Work order → Going through the material below, output exactly the lines from the one containing "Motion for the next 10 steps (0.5" through the one containing "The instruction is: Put", and no pictures.
======== Exercise input
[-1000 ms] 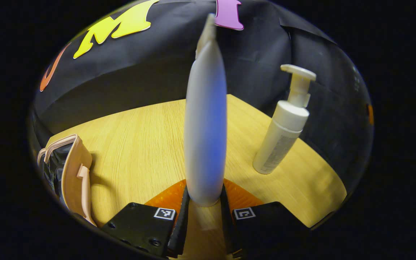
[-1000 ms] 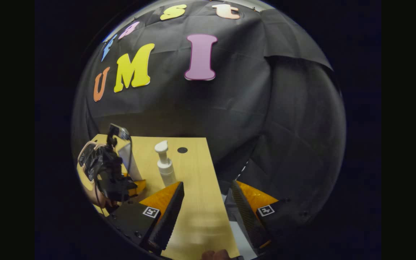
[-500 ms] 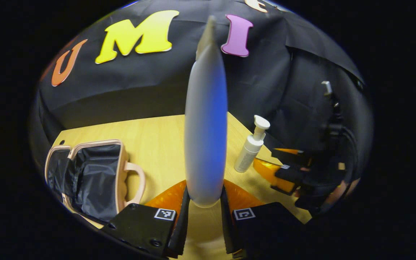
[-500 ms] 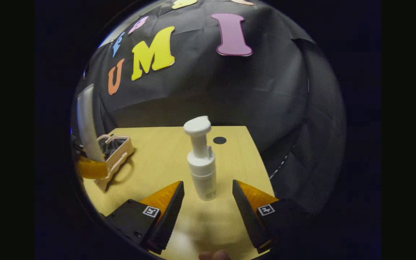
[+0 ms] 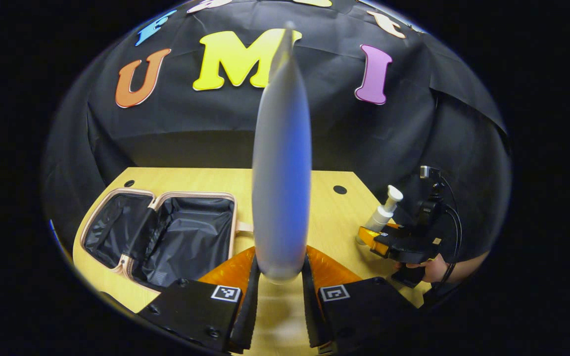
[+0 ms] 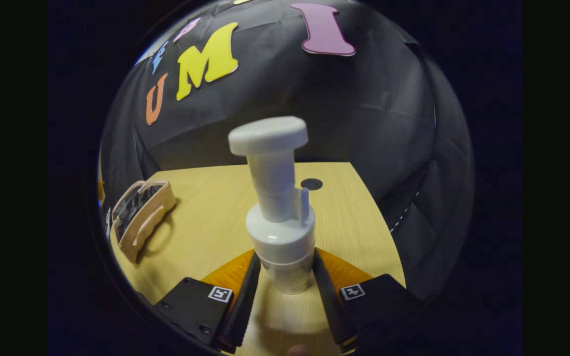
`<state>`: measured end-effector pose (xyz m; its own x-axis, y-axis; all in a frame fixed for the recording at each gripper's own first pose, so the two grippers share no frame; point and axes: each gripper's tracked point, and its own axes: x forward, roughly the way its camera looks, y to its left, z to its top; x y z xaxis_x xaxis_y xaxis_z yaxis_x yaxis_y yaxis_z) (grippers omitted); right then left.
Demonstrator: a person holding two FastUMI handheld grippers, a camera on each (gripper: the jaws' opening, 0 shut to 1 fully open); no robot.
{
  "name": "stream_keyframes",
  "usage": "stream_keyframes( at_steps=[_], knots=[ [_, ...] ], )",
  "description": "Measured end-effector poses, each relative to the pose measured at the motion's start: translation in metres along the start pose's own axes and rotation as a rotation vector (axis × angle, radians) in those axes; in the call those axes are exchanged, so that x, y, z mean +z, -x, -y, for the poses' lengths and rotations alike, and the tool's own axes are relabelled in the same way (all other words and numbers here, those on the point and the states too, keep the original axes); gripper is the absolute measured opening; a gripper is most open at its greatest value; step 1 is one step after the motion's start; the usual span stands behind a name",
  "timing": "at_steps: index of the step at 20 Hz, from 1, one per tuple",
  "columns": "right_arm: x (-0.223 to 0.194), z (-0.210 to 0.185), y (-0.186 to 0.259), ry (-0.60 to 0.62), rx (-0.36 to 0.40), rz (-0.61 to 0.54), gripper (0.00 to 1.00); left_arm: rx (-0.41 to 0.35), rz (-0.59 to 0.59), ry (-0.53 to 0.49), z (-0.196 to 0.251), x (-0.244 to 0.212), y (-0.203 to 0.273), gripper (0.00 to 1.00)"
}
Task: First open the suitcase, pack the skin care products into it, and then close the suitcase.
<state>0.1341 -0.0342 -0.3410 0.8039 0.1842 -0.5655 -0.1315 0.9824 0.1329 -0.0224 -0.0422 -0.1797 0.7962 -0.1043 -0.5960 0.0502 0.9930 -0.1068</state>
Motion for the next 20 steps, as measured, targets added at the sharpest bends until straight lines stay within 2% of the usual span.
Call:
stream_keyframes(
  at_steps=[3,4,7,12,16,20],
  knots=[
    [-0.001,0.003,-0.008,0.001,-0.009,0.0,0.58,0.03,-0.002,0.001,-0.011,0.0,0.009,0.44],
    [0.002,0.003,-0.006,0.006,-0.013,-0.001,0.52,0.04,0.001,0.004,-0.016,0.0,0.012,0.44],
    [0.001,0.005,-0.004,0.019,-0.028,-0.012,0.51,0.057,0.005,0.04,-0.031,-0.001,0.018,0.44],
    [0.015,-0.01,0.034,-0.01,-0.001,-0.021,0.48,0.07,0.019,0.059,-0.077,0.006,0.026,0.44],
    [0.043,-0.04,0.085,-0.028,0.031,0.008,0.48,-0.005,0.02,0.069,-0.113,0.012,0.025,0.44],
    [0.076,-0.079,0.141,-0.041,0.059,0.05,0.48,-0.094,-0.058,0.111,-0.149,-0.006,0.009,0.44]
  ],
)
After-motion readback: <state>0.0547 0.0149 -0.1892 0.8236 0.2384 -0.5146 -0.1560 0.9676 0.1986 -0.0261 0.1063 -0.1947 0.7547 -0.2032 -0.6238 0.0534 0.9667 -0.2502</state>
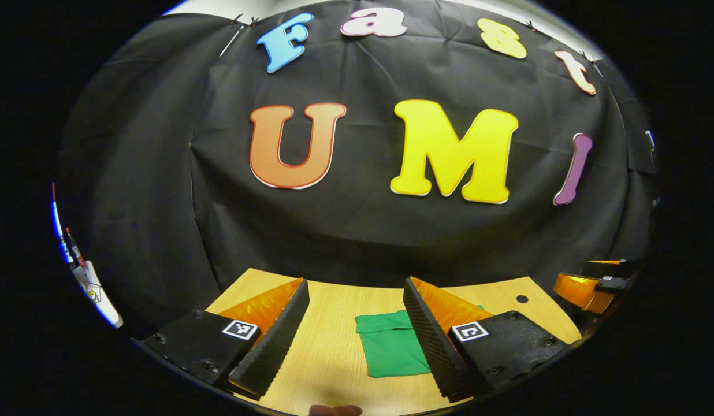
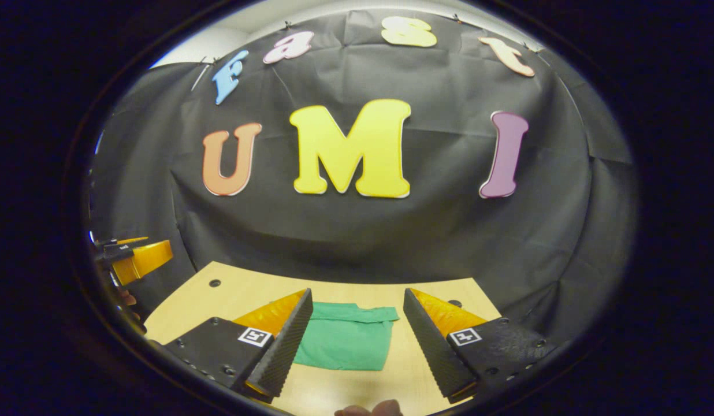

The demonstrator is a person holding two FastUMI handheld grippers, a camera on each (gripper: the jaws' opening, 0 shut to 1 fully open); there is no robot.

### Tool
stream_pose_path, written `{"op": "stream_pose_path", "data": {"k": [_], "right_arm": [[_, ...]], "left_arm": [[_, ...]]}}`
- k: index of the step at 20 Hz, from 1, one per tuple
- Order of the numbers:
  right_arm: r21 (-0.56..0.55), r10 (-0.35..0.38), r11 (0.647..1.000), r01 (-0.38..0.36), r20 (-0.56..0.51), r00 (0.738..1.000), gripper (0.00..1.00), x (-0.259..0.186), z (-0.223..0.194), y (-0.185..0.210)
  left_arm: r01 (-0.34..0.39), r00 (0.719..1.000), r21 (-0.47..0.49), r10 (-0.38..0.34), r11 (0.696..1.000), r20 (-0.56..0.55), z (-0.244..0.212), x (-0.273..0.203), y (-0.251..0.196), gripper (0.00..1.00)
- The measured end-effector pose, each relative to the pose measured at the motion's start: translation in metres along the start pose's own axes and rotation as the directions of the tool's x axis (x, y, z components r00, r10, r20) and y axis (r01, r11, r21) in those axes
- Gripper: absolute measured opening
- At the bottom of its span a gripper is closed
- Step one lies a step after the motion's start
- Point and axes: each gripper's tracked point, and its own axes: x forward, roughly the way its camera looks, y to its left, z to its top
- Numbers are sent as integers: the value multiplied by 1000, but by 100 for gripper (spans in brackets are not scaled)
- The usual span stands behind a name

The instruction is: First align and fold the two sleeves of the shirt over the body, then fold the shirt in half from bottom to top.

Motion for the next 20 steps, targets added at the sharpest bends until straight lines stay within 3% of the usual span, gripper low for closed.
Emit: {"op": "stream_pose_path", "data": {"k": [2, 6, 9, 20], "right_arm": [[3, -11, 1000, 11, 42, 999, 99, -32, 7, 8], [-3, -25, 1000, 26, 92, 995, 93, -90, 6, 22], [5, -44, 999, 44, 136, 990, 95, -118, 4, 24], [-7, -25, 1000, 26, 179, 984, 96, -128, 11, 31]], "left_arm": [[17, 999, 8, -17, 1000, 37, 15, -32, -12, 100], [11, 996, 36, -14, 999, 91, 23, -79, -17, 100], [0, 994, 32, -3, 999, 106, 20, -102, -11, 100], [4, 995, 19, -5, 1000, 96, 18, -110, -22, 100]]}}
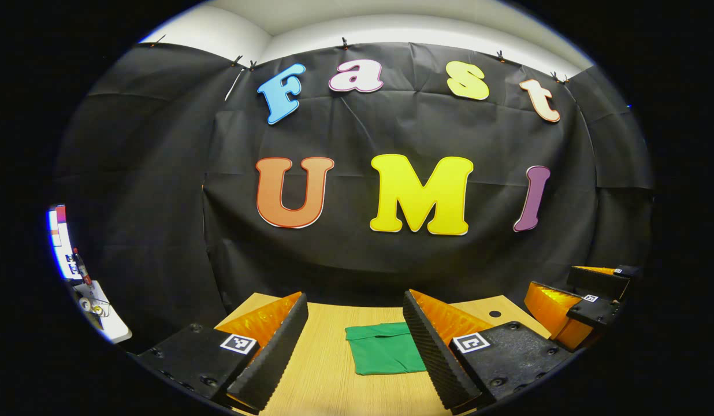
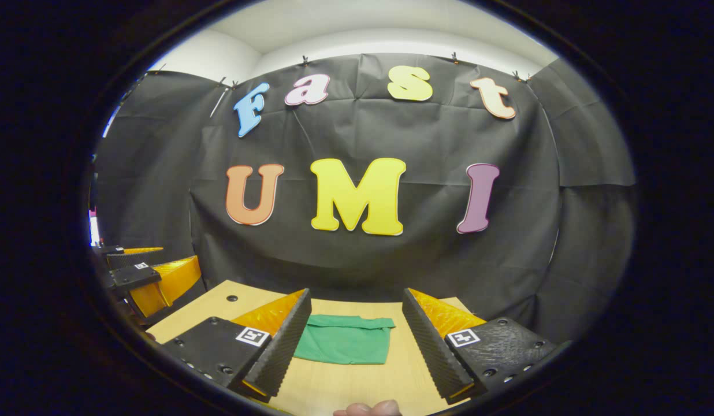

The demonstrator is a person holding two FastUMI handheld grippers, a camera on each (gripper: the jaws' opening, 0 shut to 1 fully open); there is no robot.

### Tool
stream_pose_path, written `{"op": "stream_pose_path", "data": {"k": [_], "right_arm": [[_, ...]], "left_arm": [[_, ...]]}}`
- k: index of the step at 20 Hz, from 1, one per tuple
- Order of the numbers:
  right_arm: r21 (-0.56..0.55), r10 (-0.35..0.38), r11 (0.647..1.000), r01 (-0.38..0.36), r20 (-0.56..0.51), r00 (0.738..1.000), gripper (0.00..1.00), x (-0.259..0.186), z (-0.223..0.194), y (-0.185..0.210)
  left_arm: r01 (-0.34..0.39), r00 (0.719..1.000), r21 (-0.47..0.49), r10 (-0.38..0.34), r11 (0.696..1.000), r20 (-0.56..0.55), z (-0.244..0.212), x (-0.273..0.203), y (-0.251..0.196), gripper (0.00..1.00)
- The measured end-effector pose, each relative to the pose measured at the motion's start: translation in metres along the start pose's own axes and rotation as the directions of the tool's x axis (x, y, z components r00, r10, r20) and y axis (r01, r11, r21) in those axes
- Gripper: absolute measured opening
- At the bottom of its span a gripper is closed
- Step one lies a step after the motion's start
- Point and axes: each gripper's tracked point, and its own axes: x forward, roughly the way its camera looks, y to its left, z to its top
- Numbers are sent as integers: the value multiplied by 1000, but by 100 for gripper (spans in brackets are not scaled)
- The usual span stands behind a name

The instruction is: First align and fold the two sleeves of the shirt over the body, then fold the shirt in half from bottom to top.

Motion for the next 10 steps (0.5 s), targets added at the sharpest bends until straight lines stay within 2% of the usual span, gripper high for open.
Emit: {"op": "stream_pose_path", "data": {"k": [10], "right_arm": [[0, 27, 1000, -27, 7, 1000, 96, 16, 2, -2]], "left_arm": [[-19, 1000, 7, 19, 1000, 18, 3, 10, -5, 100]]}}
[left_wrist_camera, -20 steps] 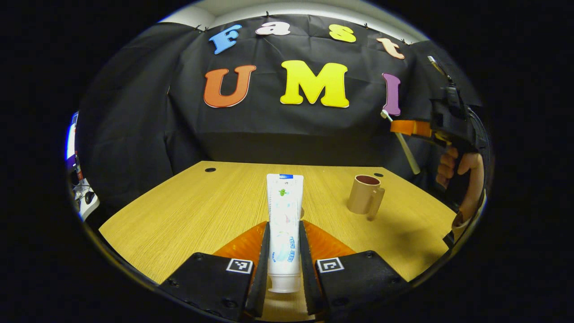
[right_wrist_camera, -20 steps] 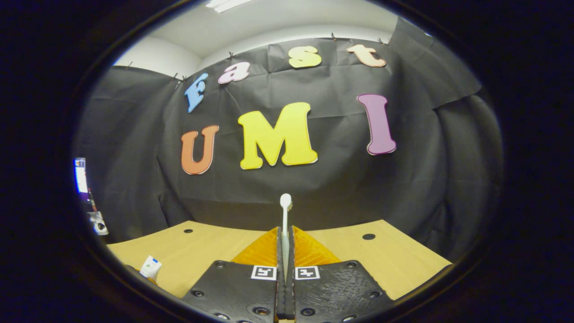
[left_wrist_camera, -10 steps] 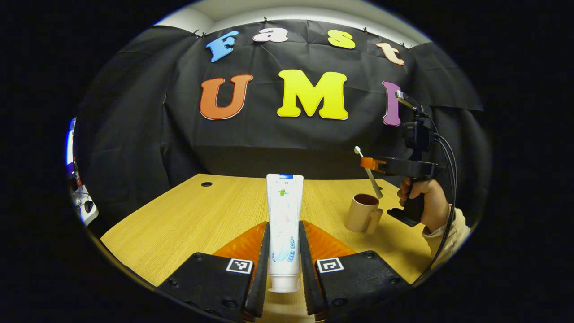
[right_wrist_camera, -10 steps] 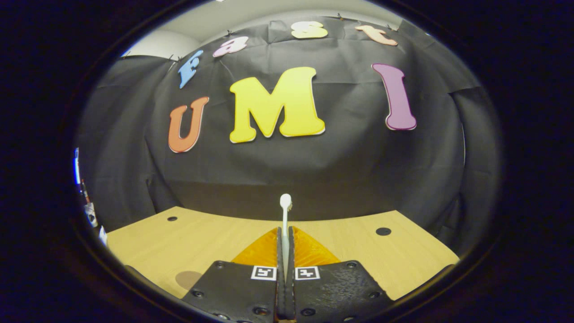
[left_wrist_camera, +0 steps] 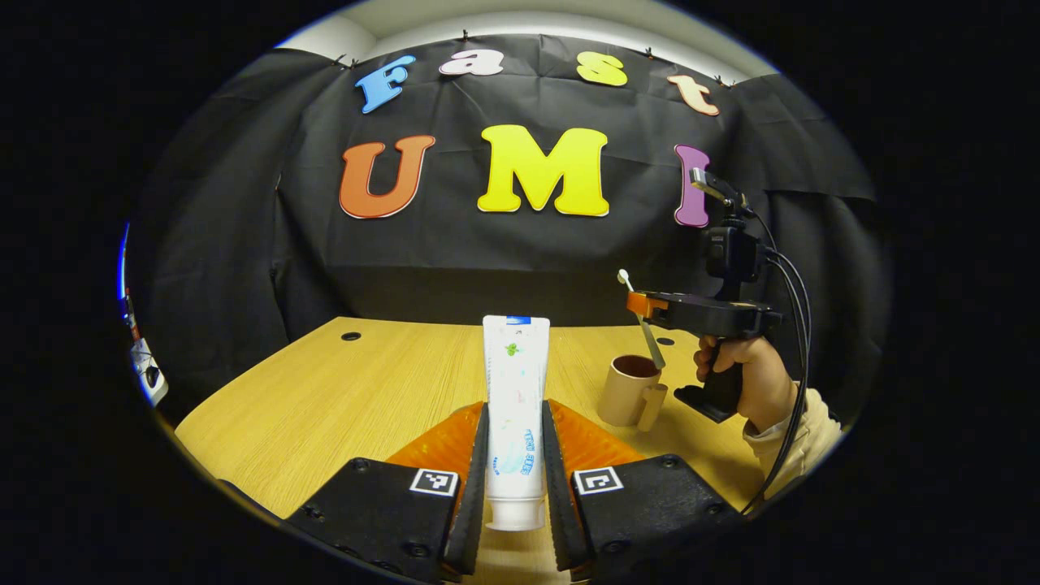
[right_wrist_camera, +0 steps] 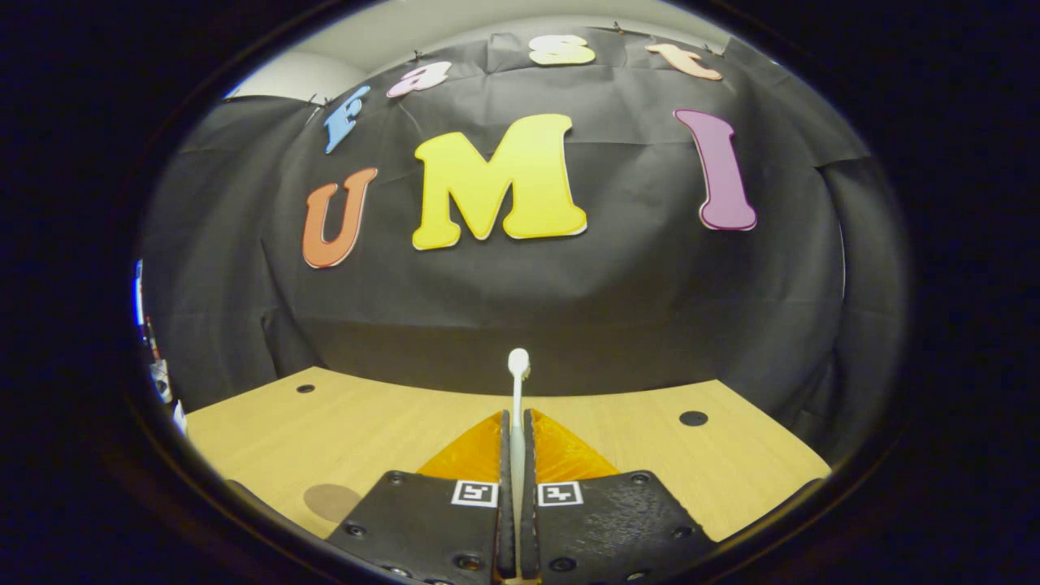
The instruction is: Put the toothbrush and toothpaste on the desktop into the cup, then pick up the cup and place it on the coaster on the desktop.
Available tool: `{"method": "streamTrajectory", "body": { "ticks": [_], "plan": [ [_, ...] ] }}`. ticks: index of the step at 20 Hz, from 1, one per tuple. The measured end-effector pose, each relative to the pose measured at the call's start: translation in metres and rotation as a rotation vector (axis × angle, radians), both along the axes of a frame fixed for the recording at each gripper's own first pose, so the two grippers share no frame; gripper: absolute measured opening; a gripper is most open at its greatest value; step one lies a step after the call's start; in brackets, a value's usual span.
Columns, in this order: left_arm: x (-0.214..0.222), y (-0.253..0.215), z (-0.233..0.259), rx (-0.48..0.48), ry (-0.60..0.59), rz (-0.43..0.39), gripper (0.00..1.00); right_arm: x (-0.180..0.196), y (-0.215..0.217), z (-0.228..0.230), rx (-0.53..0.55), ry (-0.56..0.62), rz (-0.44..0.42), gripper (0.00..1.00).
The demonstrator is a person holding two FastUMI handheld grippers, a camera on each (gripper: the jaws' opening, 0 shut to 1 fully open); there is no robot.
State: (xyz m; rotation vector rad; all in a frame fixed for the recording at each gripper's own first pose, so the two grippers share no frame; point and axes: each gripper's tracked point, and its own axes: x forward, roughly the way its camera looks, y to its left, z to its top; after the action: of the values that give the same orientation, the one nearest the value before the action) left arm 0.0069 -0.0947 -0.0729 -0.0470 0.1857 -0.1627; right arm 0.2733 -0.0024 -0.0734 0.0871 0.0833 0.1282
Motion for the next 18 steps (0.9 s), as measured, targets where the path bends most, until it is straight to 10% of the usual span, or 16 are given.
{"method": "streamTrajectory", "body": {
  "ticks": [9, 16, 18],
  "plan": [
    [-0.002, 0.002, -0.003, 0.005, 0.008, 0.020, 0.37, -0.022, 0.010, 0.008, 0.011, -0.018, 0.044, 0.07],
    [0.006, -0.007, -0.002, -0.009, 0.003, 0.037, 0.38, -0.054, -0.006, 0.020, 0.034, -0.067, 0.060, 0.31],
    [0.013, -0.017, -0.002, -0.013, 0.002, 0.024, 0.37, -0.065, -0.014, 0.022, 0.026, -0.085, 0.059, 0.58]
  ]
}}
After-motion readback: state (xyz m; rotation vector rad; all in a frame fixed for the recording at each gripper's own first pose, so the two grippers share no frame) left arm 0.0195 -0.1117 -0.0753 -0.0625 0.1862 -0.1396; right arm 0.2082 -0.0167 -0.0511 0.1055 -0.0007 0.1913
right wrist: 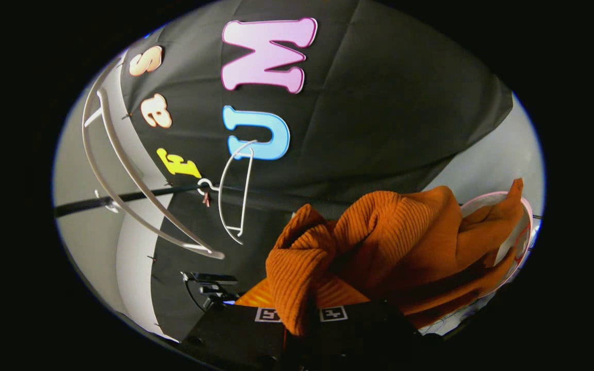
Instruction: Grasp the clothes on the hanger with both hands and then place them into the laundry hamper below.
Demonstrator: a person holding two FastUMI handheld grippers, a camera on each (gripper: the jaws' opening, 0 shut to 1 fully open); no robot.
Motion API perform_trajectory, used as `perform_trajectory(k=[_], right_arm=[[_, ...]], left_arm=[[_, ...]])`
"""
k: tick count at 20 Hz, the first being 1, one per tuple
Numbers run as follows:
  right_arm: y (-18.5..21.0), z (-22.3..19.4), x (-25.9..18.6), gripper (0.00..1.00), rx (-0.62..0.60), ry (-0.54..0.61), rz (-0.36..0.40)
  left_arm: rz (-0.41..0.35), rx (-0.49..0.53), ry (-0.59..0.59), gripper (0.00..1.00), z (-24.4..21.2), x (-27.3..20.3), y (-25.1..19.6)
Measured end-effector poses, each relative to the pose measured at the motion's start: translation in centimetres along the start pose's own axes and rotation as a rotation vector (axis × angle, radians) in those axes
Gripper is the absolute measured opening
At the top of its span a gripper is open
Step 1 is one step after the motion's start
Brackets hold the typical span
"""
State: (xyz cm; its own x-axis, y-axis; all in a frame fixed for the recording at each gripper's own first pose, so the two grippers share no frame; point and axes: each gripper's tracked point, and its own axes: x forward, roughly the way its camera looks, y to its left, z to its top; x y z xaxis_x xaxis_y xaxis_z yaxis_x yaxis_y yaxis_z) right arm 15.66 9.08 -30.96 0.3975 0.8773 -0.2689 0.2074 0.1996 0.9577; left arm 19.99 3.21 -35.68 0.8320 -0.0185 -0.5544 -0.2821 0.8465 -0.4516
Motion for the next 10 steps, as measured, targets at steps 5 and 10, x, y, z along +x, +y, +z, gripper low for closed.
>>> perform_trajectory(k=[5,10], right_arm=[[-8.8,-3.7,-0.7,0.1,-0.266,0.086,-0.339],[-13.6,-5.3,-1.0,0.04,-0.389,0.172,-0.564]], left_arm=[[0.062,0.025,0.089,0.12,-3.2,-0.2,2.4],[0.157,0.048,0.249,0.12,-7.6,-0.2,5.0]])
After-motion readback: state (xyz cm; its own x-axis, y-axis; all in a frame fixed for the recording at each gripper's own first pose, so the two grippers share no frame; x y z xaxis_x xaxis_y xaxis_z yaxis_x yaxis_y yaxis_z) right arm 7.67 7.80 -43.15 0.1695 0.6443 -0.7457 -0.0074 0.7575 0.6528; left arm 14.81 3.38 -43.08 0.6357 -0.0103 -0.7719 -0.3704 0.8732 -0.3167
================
Written solution →
Motion for the next 10 steps (0.5 s), targets added at the sharpest bends until straight lines stay within 2% of the usual span, gripper high for open.
Emit: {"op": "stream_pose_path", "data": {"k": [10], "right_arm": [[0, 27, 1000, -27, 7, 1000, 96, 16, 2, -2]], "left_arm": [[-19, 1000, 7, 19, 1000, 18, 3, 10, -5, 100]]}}
[left_wrist_camera, -20 steps] 
[right_wrist_camera, -20 steps] 
[left_wrist_camera, -10 steps] 
[right_wrist_camera, -10 steps] 
[left_wrist_camera, +0 steps] 
[right_wrist_camera, +0 steps] 
The instruction is: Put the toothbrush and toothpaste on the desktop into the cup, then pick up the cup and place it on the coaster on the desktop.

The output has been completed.